— Recorded information —
━━━━━━━━━━━━━━━━━━━━
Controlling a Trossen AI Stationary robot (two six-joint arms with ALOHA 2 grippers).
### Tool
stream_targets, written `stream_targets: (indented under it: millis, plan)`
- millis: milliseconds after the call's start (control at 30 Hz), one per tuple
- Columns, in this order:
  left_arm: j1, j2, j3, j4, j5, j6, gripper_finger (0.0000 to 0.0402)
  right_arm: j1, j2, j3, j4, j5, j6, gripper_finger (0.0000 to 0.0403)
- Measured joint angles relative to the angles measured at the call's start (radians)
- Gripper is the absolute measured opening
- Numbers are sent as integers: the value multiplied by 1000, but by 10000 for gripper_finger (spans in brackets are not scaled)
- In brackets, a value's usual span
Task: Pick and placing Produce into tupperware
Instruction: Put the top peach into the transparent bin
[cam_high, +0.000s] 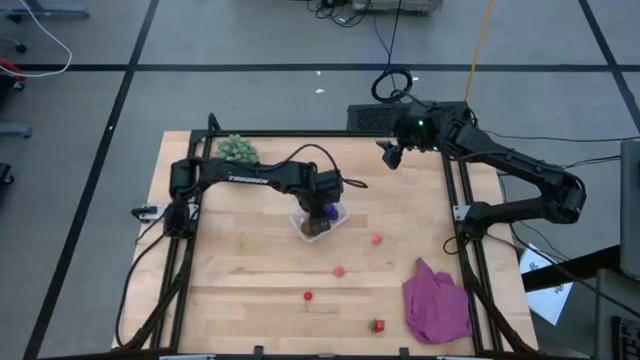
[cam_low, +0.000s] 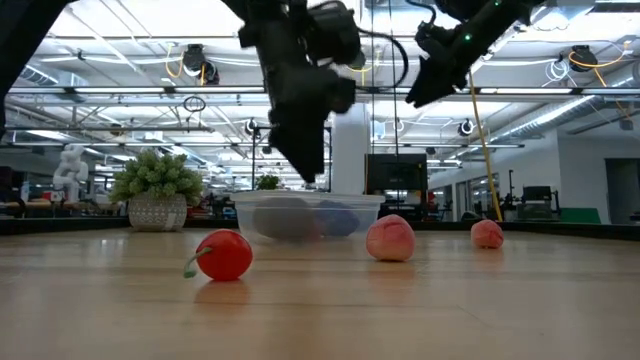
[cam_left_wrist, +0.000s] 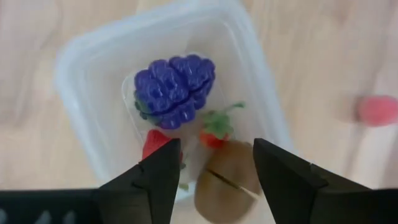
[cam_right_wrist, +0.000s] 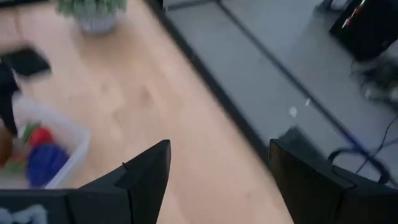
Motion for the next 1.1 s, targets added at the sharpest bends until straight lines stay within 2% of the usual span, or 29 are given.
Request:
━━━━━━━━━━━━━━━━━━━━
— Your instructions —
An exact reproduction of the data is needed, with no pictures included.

— Output —
Controlling a Trossen AI Stationary robot (two six-joint arms with ALOHA 2 grippers).
### Tool
stream_targets, written `stream_targets: (indented under it: millis, plan)`
- millis: milliseconds after the call's start (control at 30 Hz), one per tuple
- Columns, in this order:
  left_arm: j1, j2, j3, j4, j5, j6, gripper_finger (0.0000 to 0.0402)
  right_arm: j1, j2, j3, j4, j5, j6, gripper_finger (0.0000 to 0.0403)
- Measured joint angles relative to the angles measured at the call's start (radians)
- Gripper is the absolute measured opening
- Numbers are sent as integers: the value multiplied by 1000, but by 10000 for gripper_finger (spans in brackets are not scaled)
- In brackets, a value's usual span
Task: Pick and placing Produce into tupperware
Instruction: Put the top peach into the transparent bin
[cam_high, +0.000s] 
[cam_low, +0.000s] 
[cam_left_wrist, +0.000s] 
[cam_right_wrist, +0.000s] 
Motion for the next 1.1 s, targets added at the sharpest bends until straight lines stay within 2% of the usual span, or 29 are given.
Request:

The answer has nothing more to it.